◆ ASSIGNED TASK: What lines below contain the string "this"? List them all.

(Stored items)
- - - -
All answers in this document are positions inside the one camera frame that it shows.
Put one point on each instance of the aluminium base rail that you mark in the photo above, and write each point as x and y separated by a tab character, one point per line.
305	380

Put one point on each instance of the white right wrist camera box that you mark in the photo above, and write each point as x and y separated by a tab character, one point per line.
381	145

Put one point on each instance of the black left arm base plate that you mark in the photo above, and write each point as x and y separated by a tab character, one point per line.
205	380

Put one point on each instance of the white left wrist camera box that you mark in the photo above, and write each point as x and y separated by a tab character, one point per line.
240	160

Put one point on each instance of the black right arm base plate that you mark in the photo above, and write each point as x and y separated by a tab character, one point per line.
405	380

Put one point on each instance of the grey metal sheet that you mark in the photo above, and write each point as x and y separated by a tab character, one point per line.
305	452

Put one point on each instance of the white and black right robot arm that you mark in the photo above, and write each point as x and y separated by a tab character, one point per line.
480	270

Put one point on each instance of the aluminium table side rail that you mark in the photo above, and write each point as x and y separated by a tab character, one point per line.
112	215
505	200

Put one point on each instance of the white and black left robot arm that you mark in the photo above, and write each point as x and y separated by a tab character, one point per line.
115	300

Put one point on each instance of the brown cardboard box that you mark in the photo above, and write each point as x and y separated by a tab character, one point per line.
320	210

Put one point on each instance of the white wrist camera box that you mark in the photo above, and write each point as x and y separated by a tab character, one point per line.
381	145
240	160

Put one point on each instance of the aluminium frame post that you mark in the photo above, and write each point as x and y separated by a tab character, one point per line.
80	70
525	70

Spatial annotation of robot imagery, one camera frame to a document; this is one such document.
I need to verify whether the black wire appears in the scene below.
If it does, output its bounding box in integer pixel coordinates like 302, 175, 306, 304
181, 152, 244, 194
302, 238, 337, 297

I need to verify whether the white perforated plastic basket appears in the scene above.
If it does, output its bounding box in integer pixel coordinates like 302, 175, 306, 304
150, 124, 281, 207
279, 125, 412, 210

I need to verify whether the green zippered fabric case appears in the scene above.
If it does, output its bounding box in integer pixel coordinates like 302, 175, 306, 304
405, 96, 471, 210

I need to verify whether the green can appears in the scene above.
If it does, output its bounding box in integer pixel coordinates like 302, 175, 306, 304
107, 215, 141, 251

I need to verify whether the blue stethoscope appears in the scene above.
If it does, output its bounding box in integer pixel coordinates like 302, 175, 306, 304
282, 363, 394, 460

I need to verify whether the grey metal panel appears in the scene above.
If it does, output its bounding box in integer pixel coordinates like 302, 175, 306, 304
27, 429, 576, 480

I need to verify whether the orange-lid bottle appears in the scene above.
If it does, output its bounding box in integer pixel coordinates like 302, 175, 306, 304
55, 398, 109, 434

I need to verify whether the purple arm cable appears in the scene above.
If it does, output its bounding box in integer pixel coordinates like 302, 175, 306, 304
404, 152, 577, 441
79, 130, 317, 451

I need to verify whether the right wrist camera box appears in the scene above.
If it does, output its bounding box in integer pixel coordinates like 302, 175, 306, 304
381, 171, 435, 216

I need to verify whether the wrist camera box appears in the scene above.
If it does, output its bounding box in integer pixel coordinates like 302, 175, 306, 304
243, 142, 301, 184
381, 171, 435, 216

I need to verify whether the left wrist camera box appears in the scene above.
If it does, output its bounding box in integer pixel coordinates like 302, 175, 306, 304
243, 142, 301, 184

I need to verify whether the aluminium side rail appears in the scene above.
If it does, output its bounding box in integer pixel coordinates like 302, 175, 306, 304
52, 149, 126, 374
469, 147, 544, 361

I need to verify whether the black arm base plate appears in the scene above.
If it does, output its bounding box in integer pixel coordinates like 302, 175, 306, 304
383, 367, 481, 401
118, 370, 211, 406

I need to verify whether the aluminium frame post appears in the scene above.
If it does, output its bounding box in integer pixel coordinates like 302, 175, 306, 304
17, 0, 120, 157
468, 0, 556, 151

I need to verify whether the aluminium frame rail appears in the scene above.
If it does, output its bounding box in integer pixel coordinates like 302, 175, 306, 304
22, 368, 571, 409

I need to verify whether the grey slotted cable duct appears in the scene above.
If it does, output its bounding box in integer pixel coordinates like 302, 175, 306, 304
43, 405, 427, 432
- - - -
◆ THE COMPLETED TASK:
All answers in this document are positions inside the one camera frame that it shows.
Spatial annotation of robot imagery, one camera frame to a document; this is one such document.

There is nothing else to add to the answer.